Monday, Dec. 19, 1938

One Big Union

San Francisco employers long ago learned from Labor that in bargaining the group is mightier than the individual. In several industries they formed potent associations, first to beat down Labor then to deal with it when unions came to stay.

Last week a leader in this evolution toward unionism for employers succeeded in doing for San Francisco business what Labor has never been able to do for itself. In the newly incorporated San Francisco Employers Council, Shipowner Roger Dearborn Lapham offered his fellows one big union of their own, a master association of employers associations. He thus put San Francisco a long jump ahead of any other U. S. city and injected a new factor into Pacific Coast labor relations.

Organizer Lapham acknowledged a debt to Great Britain and Sweden.
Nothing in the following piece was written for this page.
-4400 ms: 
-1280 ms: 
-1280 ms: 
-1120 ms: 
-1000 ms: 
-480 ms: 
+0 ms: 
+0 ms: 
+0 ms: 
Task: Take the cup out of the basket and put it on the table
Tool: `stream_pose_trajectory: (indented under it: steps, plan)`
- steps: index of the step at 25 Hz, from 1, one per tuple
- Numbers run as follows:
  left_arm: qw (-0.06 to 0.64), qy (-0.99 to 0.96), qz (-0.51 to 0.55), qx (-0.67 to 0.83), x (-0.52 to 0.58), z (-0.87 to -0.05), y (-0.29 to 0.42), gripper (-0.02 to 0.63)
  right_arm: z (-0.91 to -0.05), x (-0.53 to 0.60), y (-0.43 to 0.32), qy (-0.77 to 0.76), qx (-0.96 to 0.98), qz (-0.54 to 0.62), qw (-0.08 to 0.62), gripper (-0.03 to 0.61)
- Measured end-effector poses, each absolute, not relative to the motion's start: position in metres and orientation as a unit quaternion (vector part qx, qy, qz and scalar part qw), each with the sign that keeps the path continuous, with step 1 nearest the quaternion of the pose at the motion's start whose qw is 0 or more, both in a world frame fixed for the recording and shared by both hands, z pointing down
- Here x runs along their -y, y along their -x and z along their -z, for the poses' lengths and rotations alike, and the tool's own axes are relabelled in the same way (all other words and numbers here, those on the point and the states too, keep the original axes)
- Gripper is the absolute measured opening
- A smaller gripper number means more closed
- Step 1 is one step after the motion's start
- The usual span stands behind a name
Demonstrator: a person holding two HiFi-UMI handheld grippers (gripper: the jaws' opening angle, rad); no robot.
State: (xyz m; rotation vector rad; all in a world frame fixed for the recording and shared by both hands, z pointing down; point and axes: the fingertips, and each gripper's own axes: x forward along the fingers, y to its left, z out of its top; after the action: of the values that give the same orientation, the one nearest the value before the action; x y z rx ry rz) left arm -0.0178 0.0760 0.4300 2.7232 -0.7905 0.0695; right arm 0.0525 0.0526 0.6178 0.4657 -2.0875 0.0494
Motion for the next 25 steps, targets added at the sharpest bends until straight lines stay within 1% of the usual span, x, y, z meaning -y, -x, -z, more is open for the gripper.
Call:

He recollected that Franklin Roosevelt's commission on British labor practice found effective associations of British employers dealing with unions on a regional basis, observed: "It is evident that the employers learned a good deal as they went along." Having enrolled established associations of wholesalers, hotel operators, building owners and managers, automobile dealers, general contractors, waterfront employers and draymen, Mr. Lapham's council announced its intention of becoming "the recognized spokesman in a broad sense for all employers, whether group or individual."

Replaced and disbanded was the less inclusive Industrial Association of San Francisco, long feared and hated by Labor. At the council's head will be hardheaded Almon E. Roth, now president of the Pacific Coast Waterfront Employers Association, who like many another Coast employer has learned to deal with but not to love organized labor.